Para Tatto, os esforços para implementação da Lei sofreram um revés após o golpe contra a presidenta Dilma Rousseff (PT), em 2016: “O Ministério do Meio Ambiente anuncia a destruição das políticas para o campo, dizendo que vai priorizar a pauta urbana, mas desde que Bolsonaro e [ministro Ricardo] Salles assumiram, a gente não viu nenhuma medida no sentido da implementação dessa política”.
Alternativas e viabilidade econômica
Os especialistas ouvidos pelo Brasil de Fato são unânimes ao apontar a responsabilização dos grandes geradores de lixo como uma das maneiras eficazes de solucionar a questão dos resíduos sólidos no país. O problema seria a indisposição do governo e a resistência das empresas em arcar com os custos de geração de seus resíduos.
“A Lei prevê a responsabilidade do setor privado, dos fabricantes, importadores, distribuidores e comerciantes de custear a coleta seletiva dos recicláveis e do rejeito. E quem custearia a coleta seletiva dos orgânicos seriam as prefeituras”, diz Grimberg.
“Entretanto, no final de 2015, foi feito um acordo setorial entre o governo e o setor privado que desresponsabilizou as empresas da prestação deste serviço“, relembra ela. “Essas empresas, que no Brasil não assumem responsabilidade -- como Coca-Cola, Danone, Nestlé, Unilever, etc -- fazem isso na Europa”, lembra.
“Como qualquer outro serviço público, para se avançar na gestão de resíduos no Brasil, nós precisamos de um sistema de remuneração pelo usuário. Todos aqueles que fazem uso da limpeza urbana, todos aqueles que de alguma forma se valem desse serviço, tem que remunerar esse serviço na proporção que o adotam”, afirma o presidente da Abrelpe.
“Isso já acontece em vários países, e nós precisamos dar esse passo aqui no Brasil. Se não a gente vai ficar mais cinco ou dez anos falando da Política Nacional de Resíduos Sólidos que não saiu do papel”, acrescenta.
A Abrelpe calcula que, se a PNRS for tirada do papel e começar a ser implementada, R$ 15 bilhões por ano seriam movimentados na economia brasileira. Ao mesmo tempo, o Estado deixaria aplicar em torno de R$ 3 bilhões com tratamentos de saúde às pessoas afetadas pela má-gestão de resíduos.
Caminho mais fácil
Em abril deste ano, o ministro do Meio Ambiente, Ricardo Salles, anunciou o lançamento do Programa Lixão Zero. O programa regulamenta a incineração de resíduos como forma de atenuar os problemas gerados pela destinação incorreta dos resíduos sólidos no país. O objetivo é zerar o número de lixões a céu aberto ainda existentes no território nacional.
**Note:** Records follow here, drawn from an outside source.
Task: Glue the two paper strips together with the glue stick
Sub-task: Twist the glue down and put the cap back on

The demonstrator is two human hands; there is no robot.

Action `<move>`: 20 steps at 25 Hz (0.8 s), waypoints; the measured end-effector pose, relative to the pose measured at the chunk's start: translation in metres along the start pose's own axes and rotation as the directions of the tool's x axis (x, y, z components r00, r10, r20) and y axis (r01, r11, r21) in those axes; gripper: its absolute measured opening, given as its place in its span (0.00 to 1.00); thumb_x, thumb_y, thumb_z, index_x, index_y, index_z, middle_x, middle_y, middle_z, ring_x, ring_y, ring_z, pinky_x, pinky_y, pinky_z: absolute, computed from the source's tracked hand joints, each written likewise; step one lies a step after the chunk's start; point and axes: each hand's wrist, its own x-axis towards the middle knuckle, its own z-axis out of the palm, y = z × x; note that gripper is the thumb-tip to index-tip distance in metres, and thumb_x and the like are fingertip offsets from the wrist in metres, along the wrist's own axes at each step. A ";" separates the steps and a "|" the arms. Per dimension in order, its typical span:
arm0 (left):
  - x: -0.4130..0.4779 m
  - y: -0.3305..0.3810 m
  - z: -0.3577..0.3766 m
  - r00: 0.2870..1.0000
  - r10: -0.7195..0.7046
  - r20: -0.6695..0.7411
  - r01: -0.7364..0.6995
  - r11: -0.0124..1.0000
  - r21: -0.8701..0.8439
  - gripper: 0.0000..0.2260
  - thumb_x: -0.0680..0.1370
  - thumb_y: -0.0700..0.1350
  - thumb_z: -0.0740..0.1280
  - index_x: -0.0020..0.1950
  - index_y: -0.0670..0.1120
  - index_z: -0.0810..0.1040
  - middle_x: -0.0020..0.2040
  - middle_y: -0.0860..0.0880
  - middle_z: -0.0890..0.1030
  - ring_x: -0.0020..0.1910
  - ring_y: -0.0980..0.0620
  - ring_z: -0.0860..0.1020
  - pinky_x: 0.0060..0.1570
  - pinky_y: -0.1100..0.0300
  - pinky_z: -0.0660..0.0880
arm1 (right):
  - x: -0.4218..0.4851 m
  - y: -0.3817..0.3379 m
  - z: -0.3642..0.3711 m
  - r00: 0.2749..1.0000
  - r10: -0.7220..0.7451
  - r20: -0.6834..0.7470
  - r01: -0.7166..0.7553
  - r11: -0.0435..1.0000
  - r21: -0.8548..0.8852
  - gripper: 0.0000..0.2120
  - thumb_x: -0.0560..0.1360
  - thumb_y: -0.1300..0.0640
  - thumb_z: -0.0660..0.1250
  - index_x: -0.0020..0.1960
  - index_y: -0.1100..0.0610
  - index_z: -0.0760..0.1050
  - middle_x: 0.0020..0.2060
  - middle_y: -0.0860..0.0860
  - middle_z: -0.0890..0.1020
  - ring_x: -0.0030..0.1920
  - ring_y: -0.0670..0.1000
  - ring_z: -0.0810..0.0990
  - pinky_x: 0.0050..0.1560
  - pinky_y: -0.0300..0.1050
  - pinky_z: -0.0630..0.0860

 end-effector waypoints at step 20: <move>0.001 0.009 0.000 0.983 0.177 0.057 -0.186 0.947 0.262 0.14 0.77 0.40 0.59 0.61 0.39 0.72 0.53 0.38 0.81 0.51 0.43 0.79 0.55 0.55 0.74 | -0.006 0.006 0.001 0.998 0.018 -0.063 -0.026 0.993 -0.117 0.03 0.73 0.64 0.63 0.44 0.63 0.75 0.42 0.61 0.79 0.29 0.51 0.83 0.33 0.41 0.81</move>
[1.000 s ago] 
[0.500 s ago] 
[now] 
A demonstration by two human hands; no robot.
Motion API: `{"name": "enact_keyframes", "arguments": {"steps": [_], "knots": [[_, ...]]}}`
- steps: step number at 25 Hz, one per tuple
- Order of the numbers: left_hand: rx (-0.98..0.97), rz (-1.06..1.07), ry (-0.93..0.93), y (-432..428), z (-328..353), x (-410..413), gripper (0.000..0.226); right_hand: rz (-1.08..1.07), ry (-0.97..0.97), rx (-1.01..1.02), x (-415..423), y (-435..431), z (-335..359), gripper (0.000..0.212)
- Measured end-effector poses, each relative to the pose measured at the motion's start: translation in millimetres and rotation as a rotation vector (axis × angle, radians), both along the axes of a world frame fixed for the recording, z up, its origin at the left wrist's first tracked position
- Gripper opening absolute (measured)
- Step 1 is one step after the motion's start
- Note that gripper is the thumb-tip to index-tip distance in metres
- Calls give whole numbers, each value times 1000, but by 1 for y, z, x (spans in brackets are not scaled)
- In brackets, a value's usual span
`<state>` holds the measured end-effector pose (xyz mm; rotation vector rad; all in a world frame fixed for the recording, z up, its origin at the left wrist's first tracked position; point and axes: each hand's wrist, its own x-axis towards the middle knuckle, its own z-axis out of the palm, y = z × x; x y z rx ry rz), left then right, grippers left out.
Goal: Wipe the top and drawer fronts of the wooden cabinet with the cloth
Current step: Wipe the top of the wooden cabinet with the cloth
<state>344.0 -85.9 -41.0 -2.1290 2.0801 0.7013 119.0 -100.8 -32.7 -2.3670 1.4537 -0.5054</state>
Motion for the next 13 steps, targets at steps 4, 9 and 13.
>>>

“O problema é que essa tecnologia emite nanopartículas de oxinas e furanos, substâncias cancerígenas que entram pelo nosso sistema respiratório e têm uma série de impactos, inclusive nas mulheres gestantes” afirma Grimberg, que se diz preocupada com a adoção da medida.
O lançamento do programa gerou protestos de ambientalistas e catadores de lixo. “Além de nos onerar -- porque somos nós que pagamos o orçamento público municipal --, vai destruir materiais que poderiam voltar para a cadeia produtiva da compostagem e da reciclagem”, argumenta a especialista.